Addressing the Question: "Is the Name 'Jehovah' an Invention of the Watchtower Society?"

No, the name “Jehovah” is no more of an invention than the names “Jesus,” “Joshua,” or “Jonathan.” Such a
claim requires others to be extremely ignorant.

And the “Watchtower” hides absolutely nothing regarding the origin of the English pronunciation Jehovah. [The] suggestion [made in this question] is untrue and dishonest as can be seen by just a couple of the many quotes in the Witnesses’ literature:

"In 1278 it appeared in Latin in the work Pugio fidei (Dagger of Faith), by Raymundus Martini, a Spanish monk.

"Raymundus Martini used the spelling Yohoua.
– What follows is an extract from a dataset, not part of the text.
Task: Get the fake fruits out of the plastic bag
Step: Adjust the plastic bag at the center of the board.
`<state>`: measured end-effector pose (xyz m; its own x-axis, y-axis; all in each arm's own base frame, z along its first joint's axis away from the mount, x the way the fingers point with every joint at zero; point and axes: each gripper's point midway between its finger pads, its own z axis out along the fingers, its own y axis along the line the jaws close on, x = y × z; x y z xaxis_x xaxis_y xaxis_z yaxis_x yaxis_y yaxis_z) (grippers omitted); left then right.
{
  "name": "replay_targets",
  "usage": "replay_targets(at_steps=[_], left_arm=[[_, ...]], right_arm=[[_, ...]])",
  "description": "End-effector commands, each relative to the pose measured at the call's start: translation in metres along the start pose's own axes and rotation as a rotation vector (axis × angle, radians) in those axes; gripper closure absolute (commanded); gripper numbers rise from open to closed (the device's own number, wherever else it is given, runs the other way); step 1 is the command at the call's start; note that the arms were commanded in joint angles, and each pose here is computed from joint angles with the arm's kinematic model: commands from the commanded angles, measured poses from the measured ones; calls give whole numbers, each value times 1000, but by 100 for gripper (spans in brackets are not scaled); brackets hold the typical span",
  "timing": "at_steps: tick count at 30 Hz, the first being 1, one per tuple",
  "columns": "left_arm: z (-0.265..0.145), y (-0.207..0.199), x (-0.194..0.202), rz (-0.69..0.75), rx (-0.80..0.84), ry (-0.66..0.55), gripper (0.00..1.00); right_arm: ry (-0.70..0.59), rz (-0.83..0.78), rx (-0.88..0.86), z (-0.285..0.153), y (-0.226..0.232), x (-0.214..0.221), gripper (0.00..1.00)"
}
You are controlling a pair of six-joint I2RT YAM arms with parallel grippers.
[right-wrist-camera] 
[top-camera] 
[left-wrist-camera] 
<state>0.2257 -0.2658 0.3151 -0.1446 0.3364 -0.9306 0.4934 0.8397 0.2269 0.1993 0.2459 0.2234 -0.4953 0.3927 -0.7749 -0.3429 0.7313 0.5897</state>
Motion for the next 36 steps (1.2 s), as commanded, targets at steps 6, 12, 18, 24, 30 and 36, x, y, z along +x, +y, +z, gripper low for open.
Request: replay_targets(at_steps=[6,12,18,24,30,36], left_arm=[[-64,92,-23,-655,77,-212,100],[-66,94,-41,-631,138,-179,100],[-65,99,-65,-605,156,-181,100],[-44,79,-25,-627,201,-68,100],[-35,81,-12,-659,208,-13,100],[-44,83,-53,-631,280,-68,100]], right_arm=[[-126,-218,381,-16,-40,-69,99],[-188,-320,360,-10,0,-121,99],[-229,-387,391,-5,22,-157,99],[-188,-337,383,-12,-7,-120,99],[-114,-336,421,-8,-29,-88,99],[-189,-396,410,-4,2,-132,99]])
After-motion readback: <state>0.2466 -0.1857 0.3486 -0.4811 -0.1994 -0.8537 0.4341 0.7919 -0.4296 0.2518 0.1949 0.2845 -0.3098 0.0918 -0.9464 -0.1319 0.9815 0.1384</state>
Soon after, in 1303, Porchetus de Salvaticis completed a work entitled Victoria Porcheti adversusi impios Hebraeos. In this he, too, mentioned God's name, spelling it variously Iohouah, Iohoua and Ihouah.

"Then, in 1518, Petrus Galatinus published a work entitled De arcanis catholicae veritatis in which he spells God's name Iehoua. The name first appeared in an English Bible in 1530, when William Tyndale published a translation of the first five books of the Bible. In this he included the name of God, usually spelled Iehouah, in several verses, and in a note in this edition he wrote: ‘Iehovah is God's name . . . Moreover as oft as thou seist LORD in great letters it is in Hebrew Iehovah.’"The Divine Name That Endures Forever, WTB&TS.

Jehovah is an accurate rendering of the Divine Name and did not "originate" with the thirteenth century.

The form "YeHoWaH" is in the earliest vowel pointed Hebrew texts, including the Aleppo Codex and the Codex Leningradensis.

The Catholic Encyclopedia (1913) says:

"Jehovah (Yahweh): The proper name of God in the Old Testament;.... Finally, the word is found even in the "Pugio fidei" of Raymund Martin, a work written about 1270. PROBABLY THE INTRODUCTION OF THE NAME JEHOVAH ANTEDATES EVEN R. MARTIN. No wonder then that this form has been regarded as the true pronunciation of the Divine name by such scholars as Michaelis, Drach, and others."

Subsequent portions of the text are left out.